Associate editor at The Telegraph Camilla Tominey opened a discussion at the Society of Editors’ Media Freedom Conference in London on Wednesday by telling the audience Prince Harry did not respond to a request for participation.
The panel, which included royal editors from the Daily Mirror and The Sunday Times, discussed a number of criticisms Harry made about the media in his tell-all book Spare.
“We did invite Prince Harry, the Duke of Sussex, to take part in this panel but he declined to respond,” Ms Tominey said as she opened the panel discussion.
Before the beginning of the debate, the panel moderator read out a number of quotes from Harry about the media, including that the press had “gone to bed with the devil” and the claims of “the leaking and planting of stories”.
“So we know where one member of the royal family stands,” Ms Tominey told the conference.
Harry has spoken publicly a number of times about his views on the British media, as well as taking legal action against publishers for libel and alleged unlawful information-gathering.
At the conference, the Daily Mirror’s royal editor Russell Myers defended the media’s coverage of the Duke and Duchess of Sussex, saying when Meghan first came on to the scene it was “overwhelmingly positive”.
During a question and answer session with representatives of the British press, Ms Tominey said a question she wanted to ask Prince Philip, the late Duke of Edinburgh, was what he thought of Harry and Meghan’s interview with Oprah Winfrey, adding: “I’m not sure that would be printable”.

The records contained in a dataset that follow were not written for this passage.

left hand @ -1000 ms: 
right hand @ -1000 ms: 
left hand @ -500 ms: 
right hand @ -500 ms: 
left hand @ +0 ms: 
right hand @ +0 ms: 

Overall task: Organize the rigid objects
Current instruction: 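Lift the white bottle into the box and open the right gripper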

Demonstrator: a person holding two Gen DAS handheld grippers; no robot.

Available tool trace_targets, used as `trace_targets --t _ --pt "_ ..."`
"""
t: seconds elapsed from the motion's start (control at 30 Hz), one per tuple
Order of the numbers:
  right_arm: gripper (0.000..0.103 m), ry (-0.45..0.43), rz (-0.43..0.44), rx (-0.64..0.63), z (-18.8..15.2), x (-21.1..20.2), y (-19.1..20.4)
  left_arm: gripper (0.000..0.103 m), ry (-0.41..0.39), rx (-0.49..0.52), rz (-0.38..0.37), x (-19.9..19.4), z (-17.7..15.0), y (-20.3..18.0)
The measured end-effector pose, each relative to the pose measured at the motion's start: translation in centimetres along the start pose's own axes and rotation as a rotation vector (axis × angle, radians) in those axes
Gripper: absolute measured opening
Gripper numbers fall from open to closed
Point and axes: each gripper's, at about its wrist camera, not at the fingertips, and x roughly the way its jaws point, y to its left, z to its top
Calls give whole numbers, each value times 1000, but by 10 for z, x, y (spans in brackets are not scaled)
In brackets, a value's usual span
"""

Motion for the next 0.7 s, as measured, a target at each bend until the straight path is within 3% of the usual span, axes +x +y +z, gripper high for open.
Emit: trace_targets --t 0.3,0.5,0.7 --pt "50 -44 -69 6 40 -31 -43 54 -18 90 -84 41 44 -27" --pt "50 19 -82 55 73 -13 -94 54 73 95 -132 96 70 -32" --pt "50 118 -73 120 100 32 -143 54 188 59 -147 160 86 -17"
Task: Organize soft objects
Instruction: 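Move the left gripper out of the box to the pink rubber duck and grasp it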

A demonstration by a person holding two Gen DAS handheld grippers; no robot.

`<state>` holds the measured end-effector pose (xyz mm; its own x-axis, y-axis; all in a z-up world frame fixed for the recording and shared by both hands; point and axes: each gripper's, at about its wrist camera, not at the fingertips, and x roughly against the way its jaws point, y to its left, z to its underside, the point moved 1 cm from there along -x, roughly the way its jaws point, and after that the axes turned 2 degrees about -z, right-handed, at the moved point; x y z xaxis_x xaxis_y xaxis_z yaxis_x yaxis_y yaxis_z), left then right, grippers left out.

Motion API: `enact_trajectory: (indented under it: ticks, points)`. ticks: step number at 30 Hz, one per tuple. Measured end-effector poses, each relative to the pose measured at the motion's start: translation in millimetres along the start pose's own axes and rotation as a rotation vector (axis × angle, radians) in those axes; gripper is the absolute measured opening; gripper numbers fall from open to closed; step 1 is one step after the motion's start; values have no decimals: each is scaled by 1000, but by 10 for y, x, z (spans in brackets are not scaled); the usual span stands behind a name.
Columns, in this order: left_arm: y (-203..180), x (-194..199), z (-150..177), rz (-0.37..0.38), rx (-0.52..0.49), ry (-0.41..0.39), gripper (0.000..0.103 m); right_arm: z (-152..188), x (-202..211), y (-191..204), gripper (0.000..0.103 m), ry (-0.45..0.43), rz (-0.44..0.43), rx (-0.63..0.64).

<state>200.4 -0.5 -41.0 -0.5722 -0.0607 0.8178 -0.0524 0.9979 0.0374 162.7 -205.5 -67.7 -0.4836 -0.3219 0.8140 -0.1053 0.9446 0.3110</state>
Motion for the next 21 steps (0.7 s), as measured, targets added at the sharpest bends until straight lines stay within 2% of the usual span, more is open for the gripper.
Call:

The debate also covered a number of other controversies, including Jeremy Clarkson’s heavily criticised column about the Duchess of Sussex.
The Sun newspaper apologised and said it deeply regretted the article, in which Clarkson wrote he had dreamed of Meghan being paraded through British towns and publicly shamed.
The panel agreed they would “absolutely not” defend the column, with royal editor at the Sunday Times Roya Nikkhah saying the presenter himself had acknowledged he was wrong to write it and that it would “not have been printed in the Sunday Times”.